* What to do: What you return must be the full listing, word for word, with no images in it.

============

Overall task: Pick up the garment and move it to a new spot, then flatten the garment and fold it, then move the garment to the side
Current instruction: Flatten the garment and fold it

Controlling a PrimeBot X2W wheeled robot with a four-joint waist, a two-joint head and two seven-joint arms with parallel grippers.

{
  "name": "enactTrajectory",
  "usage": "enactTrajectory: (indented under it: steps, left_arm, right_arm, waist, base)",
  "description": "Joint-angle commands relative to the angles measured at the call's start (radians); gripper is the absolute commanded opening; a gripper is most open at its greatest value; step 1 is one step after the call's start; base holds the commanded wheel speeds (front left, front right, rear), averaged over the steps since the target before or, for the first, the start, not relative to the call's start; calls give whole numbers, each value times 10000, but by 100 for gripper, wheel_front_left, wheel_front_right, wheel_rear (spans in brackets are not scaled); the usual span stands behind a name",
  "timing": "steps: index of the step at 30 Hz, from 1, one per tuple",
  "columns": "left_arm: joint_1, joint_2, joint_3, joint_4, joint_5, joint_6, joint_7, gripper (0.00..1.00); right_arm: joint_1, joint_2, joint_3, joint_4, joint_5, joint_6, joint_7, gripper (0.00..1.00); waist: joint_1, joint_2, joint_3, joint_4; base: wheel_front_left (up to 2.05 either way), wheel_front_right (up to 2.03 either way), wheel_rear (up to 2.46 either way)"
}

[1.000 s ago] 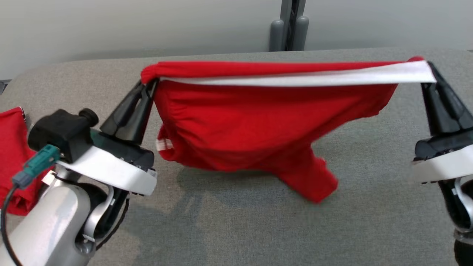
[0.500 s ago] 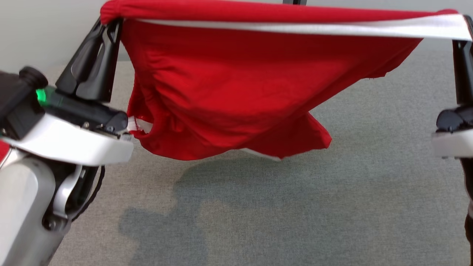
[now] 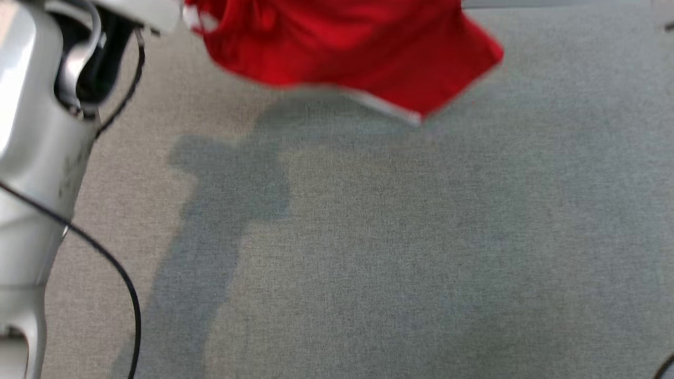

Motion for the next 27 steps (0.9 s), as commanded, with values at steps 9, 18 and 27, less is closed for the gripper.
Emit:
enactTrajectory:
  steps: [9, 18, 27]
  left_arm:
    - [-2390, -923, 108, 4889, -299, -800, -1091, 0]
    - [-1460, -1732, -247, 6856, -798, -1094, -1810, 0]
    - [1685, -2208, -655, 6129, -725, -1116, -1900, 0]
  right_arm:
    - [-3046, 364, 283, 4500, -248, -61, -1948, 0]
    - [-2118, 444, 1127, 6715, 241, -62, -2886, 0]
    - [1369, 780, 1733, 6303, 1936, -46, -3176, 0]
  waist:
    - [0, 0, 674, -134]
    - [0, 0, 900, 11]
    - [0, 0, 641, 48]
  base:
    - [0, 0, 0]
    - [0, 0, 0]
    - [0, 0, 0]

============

* Written answer:
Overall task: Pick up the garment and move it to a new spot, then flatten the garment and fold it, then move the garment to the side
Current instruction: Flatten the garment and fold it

Controlling a PrimeBot X2W wheeled robot with a four-joint waist, a two-joint head and two seven-joint arms with parallel grippers.

{
  "name": "enactTrajectory",
  "usage": "enactTrajectory: (indented under it: steps, left_arm, right_arm, waist, base)",
  "description": "Joint-angle commands relative to the angles measured at the call's start (radians); gripper is the absolute commanded opening; a gripper is most open at its greatest value; step 1 is one step after the call's start; base holds the commanded wheel speeds (front left, front right, rear), averaged over the steps since the target before or, for the first, the start, not relative to the call's start; calls give whole numbers, each value times 10000, but by 100 for gripper, wheel_front_left, wheel_front_right, wheel_rear (spans in brackets are not scaled); the usual span stands behind a name",
  "timing": "steps: index of the step at 30 Hz, from 1, one per tuple",
  "columns": "left_arm: joint_1, joint_2, joint_3, joint_4, joint_5, joint_6, joint_7, gripper (0.00..1.00); right_arm: joint_1, joint_2, joint_3, joint_4, joint_5, joint_6, joint_7, gripper (0.00..1.00); waist: joint_1, joint_2, joint_3, joint_4; base: wheel_front_left (up to 2.05 either way), wheel_front_right (up to 2.03 either way), wheel_rear (up to 2.46 either way)"
}

[1.000 s ago] 
[0.500 s ago] 
[now] 

Motion for the next 27 steps (0.9 s), as commanded, with values at steps 9, 18 and 27, less is closed for the gripper.
Emit:
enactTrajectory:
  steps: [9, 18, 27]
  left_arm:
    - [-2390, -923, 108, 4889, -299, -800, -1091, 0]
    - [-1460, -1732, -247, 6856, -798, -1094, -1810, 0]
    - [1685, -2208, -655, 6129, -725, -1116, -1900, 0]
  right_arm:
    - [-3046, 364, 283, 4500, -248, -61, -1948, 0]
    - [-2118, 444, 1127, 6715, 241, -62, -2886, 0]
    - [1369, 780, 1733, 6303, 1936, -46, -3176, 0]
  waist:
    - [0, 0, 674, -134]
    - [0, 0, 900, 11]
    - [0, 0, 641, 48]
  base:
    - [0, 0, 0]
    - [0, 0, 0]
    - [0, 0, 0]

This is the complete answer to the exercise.